DATA EXCERPT =>

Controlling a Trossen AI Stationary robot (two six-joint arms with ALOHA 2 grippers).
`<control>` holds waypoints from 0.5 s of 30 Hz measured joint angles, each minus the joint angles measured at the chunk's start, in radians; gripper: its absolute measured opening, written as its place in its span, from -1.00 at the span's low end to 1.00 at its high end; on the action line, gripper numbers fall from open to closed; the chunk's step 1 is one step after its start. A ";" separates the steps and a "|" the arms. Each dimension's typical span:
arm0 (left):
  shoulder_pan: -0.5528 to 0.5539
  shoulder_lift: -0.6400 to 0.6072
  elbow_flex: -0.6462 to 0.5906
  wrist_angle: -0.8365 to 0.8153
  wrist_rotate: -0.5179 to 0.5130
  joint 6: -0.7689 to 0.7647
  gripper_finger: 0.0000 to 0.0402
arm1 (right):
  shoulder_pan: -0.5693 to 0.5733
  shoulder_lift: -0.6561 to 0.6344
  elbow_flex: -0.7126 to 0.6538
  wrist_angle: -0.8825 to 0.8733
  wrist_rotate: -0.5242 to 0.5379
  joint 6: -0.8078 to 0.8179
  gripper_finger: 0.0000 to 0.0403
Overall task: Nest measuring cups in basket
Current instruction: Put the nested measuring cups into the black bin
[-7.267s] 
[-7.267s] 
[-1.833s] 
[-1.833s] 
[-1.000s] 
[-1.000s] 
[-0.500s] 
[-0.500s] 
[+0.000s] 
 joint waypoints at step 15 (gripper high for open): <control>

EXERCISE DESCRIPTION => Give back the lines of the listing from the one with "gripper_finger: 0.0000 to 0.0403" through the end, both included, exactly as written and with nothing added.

WRITTEN ANSWER =>
  gripper_finger: 0.0000 to 0.0403
Overall task: Nest measuring cups in basket
Current instruction: Put the nested measuring cups into the black bin
[-7.267s] 
[-7.267s] 
[-1.833s] 
[-1.833s] 
[-1.000s] 
[-1.000s] 
[-0.500s] 
[-0.500s] 
[+0.000s] 
 joint waypoints at step 15 (gripper high for open): <control>

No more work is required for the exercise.